"President Bush called for a 'compassionate' Republican Party and warned against the GOP becoming 'anti-immigrant' in one of his last interviews as president, defending his vision of the party, which has become unpopular among some Republicans," the Washington Post writes. "'It's very important for our party not to narrow its focus, not to become so inward-looking that we drive people away from a philosophy that is compassionate and decent,' the president said in an interview on 'Fox News Sunday'... 'We shouldn't have litmus tests as to whether or not you can be a Republican. And we should be open-minded about big issues like immigration reform, because if we're viewed as anti-somebody -- in other words, if the party is viewed as anti-immigrant -- then another fellow may say, "Well, if they're against the immigrant, they may be against me."'"
"Bush, when asked about how the GOP could avoid the kind of losses it suffered in the 2008 election -- it lost the presidency and several seats in the House and Senate -- said, 'I think that we shouldn't change our philosophy.' But he added: 'We may want to change our message. . . . We need a new group of leaders.'"
The Sunday New York Times front-paged how two African Americans -- Ken Blackwell and Michael Steele -- are running for RNC chair.

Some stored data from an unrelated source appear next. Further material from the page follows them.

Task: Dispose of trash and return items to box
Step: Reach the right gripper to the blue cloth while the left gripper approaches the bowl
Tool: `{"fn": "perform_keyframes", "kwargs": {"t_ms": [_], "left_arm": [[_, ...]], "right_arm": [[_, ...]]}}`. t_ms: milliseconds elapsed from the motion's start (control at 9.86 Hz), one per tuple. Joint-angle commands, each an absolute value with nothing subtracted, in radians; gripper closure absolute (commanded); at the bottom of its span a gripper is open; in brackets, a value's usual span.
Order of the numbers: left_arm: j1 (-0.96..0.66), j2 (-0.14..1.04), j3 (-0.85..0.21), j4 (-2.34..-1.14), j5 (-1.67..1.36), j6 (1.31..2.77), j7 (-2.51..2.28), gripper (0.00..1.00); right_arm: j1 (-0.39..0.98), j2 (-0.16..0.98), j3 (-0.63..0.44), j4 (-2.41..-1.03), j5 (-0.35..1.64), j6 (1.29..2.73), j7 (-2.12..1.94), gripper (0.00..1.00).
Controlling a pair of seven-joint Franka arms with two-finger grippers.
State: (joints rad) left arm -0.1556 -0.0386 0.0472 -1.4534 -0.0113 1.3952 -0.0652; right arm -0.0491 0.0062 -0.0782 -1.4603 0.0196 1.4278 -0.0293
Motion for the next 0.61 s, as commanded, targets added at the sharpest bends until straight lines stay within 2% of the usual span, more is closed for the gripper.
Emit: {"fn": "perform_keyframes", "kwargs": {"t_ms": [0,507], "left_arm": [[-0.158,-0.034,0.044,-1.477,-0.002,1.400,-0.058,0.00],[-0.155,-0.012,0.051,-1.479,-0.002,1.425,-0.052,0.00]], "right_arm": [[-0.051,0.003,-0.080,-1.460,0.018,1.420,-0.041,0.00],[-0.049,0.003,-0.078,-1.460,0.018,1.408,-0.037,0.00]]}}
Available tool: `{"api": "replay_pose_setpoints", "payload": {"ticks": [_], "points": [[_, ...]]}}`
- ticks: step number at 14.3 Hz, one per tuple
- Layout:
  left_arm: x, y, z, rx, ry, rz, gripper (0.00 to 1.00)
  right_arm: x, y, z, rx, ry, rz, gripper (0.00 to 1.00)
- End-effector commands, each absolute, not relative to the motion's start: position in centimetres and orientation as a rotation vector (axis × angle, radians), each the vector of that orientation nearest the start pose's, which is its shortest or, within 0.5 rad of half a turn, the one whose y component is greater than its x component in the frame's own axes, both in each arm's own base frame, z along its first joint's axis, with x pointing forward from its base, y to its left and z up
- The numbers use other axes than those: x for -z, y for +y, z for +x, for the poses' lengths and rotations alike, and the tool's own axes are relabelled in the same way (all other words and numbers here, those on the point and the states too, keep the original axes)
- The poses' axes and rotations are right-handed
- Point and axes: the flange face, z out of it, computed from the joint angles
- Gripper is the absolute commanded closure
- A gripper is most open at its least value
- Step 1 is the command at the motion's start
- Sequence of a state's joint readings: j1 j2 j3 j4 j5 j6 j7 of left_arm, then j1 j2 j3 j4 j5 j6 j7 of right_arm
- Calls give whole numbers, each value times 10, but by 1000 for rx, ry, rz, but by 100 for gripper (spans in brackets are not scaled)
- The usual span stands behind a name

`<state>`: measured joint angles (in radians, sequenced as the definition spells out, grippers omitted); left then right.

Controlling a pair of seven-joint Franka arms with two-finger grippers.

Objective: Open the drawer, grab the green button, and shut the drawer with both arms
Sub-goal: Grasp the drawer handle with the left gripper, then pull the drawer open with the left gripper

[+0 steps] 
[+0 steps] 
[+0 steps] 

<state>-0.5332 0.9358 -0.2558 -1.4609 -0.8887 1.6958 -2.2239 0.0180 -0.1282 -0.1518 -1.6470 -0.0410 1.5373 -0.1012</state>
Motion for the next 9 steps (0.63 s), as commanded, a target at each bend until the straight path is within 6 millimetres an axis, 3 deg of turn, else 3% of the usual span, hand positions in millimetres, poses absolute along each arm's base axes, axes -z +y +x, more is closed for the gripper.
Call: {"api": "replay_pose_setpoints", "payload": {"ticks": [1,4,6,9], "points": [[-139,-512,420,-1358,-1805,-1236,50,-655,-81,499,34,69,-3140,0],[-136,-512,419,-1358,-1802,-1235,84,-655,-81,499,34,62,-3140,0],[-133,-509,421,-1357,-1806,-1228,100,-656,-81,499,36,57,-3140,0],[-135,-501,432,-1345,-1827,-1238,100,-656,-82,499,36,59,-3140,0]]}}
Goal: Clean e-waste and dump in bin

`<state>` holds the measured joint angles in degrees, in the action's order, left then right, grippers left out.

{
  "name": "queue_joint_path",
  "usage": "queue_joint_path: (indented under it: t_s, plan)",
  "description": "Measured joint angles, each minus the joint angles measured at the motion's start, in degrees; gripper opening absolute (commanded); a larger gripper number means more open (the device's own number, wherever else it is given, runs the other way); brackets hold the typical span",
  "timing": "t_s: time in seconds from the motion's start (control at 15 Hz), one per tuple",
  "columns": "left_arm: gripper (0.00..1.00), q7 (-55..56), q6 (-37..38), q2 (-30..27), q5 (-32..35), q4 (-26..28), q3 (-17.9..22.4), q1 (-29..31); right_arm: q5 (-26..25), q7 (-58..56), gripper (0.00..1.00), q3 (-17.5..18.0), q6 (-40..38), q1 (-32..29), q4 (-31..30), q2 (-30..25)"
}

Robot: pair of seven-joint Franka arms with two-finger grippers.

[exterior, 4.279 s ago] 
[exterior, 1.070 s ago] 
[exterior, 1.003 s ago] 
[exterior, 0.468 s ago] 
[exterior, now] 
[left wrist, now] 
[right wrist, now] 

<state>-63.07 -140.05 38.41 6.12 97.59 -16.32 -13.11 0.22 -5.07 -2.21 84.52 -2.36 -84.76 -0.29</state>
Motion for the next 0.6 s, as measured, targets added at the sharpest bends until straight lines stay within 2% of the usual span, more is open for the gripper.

Meanwhile, the Boston Globe's front-page centerpiece examines the "Bush Legacy." "But academics, while echoing many of the criticisms, also note that Bush's presidency won't be an easy one for future historians to assess. While most unsuccessful presidencies, such as Jimmy Carter's and Herbert Hoover's, involved presidents who were considered captives of events, unable to muster effective responses, Bush's was one of bold strokes that, for better or worse, will be debated for a long time. From his precipitous decision to invade Iraq to his order giving wide latitude to CIA interrogators of terrorism suspects to his demand for $700 billion to shore up financial institutions, Bush's presidency has been one of strong actions followed by equally strong -- and in some cases even stronger -- reactions."